Two more reasons not to swim in the Cumberland
1. Because if you want to bring attention to the waterfront, it should include attention to the human beings who call it home.
2. Because even if you don't want to call attention to the human beings who live there (even if you'd rather hide them under a bridge), you should at least not swim through their stuff. It seems inhumane to me and even my mother would call it tacky.
We've got serious issues to address at our riverfront, some ecological, some humanitarian. Both deserve more serious attention and less smart ass commentary. How many of the 1,616 housing units that our Council promised to fund last year have been built? How many will be protected in this year's budget by the same Councilmembers who are coordinating this swim? Candidate Dean promised 200 new units a year during last year's campaign. (The Homeless Commission reports that 34 have been built) How about a walk by the river to highlight how many of those units the Council will fund this year?
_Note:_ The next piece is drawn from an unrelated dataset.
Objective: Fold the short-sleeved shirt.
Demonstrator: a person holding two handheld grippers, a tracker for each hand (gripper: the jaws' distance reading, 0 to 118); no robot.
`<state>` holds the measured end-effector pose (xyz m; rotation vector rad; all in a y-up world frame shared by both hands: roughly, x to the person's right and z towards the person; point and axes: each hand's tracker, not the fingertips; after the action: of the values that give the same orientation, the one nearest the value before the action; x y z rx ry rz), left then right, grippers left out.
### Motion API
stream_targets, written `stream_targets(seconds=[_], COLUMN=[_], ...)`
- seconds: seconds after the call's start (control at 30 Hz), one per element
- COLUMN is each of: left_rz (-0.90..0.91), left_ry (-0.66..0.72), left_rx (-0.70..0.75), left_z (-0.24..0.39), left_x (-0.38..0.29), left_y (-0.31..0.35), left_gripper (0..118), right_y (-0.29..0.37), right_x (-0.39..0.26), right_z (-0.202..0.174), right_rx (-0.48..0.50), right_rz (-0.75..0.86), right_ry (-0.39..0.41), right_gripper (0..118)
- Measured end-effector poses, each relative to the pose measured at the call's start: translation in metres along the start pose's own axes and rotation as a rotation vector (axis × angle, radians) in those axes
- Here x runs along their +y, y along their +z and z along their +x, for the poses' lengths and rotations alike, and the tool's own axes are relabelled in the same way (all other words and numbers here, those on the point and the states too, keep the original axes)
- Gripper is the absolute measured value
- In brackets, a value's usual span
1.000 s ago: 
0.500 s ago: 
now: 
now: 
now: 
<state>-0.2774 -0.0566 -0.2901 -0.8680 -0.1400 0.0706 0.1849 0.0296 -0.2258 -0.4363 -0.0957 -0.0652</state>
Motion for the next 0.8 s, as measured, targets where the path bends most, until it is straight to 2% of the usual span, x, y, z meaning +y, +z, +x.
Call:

I don't doubt that the river swim is going to be fun for the swimmers. By all accounts, it started as a joke and it will surely be something to joke around with each other over drinks on Tuesday nights and I don't doubt they'll be really clever jokes. But, so far, it's also misguided and callous and unbecoming. If the Councilmembers involved still insist on this, at the very least they need to come up with some way that doing so does good. So far, I haven't heard how it's going to do any more than give them something else to laugh about and frankly, it's just not all that funny.
Here are some ideas:
- Ask everyone who's participating to contribute $1 for each foot they swim to the development of affordable housing in our city
- Ask everyone who's participating to contribute 1 hour for each foot they swim to volunteer services with the homeless
- Using it to draw attention to the wonderful water source we have doesn't seem all that rational in a year when we're also talking about the crisis in our water infrastructure. How about instead you begin the river swim with a riverbank walk-through, when Councilmembers can go and introduce themselves and look in the eyes of the Nashvillians who call that riverbank home and ask those constituents what they need, then use the media attention to advocate for that instead.
At the very least, take a moment before you dive off the Fire Boat Platform to say a prayer for Tara Cole, whose body was recovered from the barge you'll see when you look to the left. Metro's OEM, by the way, attributed the extraordinary delay in finding her body in part to the currents in the Cumberland. Unfortunately, Tara didn't have the same access to that Army Corps spigot as Councillady Evans appears to. That access comes with responsibility to do the right thing for the right reasons. I'm unconvinced that this is the right thing to do... but at the very least, we might improve the reasons.